Earnings Edge

SOUTHERN COPPER CORP/ (SCCO) Pre-Earnings Brief

SOUTHERN COPPER CORP/

These 6 questions target the specific metrics and thresholds that will determine whether SCCO's quarter supports or challenges the current investment thesis. Each question includes a numeric threshold — listen for these specific numbers during the call.
01

What to Listen For

Q1: Does Q1 2026 revenue exceed the consensus estimate of $3.96 billion?

Why it matters: Revenue is a core standard metric in the investment thesis for SCCO as a major copper producer; beating estimates signals strong pricing realization and volume performance amid fluctuating copper prices and production challenges.

Bull answer: Revenue significantly exceeds $4.2 billion or higher, with positive commentary on sustained high copper prices and by-product credits driving outperformance.

Bear answer: Revenue falls short of $3.8 billion or shows sequential weakness, with explanations citing lower ore grades or softer metal prices.

Q2: Does adjusted EPS for Q1 2026 beat the consensus estimate of approximately $1.88?

Why it matters: EPS is the other key standard metric to watch; consistent beats demonstrate operational efficiency, cost control, and leverage to copper prices, directly supporting valuation multiples for a mining stock like SCCO.

Bull answer: EPS comfortably beats at $2.10 or higher, backed by margin expansion from by-product credits and disciplined cost management.

Bear answer: EPS misses below $1.70, attributed to higher-than-expected costs or production shortfalls due to ore grade declines.

Q3: Will 2026 full-year copper production guidance remain at or above 911,400 tons?

Why it matters: Production volume is critical to the long-term investment thesis given SCCO's growth reliance on mine output and projects like Tia Maria; any downward revision highlights risks from ore grades and delays.

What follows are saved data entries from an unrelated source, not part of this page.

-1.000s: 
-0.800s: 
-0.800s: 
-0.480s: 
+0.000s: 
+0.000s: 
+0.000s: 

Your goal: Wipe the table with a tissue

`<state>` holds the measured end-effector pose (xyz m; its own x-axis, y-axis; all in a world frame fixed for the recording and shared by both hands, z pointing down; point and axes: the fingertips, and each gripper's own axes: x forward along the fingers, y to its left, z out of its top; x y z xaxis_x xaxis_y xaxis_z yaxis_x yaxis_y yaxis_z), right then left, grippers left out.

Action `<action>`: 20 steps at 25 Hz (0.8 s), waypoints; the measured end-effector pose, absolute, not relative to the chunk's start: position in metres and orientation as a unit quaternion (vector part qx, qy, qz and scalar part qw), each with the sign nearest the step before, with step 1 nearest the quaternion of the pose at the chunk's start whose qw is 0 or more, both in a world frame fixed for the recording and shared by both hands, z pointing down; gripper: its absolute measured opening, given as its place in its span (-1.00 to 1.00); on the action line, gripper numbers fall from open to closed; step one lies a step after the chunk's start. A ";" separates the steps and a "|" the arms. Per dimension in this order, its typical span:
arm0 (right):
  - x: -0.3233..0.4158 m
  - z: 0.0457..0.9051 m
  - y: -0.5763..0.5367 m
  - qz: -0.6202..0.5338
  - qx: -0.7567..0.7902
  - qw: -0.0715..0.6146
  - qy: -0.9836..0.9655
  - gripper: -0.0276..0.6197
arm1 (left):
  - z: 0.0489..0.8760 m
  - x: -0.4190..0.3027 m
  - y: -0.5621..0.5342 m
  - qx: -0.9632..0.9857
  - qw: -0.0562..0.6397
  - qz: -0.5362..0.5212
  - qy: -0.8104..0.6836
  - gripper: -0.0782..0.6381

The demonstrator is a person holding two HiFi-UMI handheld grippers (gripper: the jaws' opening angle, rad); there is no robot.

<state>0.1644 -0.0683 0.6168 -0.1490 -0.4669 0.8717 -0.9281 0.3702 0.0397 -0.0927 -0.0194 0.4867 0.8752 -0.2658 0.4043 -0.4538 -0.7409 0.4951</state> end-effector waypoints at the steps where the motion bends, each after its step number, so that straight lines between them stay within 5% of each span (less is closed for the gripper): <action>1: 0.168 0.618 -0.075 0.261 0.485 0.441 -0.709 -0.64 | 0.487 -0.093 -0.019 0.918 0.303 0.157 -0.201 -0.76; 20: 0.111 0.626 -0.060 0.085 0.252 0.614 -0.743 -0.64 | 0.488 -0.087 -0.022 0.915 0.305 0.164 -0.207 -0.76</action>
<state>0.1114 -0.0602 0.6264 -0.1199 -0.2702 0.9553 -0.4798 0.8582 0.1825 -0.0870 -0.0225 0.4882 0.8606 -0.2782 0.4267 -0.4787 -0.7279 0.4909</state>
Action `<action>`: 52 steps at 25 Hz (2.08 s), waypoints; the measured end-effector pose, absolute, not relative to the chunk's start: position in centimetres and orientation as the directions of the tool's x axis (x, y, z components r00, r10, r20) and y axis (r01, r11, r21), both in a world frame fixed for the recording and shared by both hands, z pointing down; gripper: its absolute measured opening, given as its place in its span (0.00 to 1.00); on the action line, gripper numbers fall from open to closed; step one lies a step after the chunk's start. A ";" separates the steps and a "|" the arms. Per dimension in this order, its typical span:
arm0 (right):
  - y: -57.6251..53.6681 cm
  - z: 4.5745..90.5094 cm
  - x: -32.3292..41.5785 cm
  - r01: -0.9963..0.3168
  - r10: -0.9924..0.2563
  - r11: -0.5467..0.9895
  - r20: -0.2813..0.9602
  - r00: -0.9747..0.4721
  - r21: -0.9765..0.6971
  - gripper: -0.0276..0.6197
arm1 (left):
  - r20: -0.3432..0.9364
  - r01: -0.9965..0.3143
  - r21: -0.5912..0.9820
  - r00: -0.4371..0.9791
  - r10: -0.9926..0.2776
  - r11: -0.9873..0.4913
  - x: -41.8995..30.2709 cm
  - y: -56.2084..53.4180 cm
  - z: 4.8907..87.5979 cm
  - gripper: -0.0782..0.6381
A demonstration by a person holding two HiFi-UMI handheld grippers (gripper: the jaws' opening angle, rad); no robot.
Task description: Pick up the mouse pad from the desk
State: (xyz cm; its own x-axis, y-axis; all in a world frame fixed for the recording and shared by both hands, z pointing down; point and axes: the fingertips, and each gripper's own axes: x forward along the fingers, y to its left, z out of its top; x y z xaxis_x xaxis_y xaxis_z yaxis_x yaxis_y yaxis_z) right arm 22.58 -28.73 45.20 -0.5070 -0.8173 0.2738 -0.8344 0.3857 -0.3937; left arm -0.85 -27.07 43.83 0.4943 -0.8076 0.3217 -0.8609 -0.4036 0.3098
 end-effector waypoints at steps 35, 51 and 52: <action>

Bull answer: Guidance affirmed or raised above 920,000 tons with confidence in operational improvements and project timelines.

Bear answer: Guidance lowered below 900,000 tons citing persistent lower ore grades in Peru or other operational issues.

Q4: Does the Q1 2026 adjusted EBITDA margin exceed 55%?

Why it matters: High EBITDA margins reflect cost discipline and by-product contributions (molybdenum, silver, zinc), which are key to profitability in the copper mining thesis and resilience against price volatility.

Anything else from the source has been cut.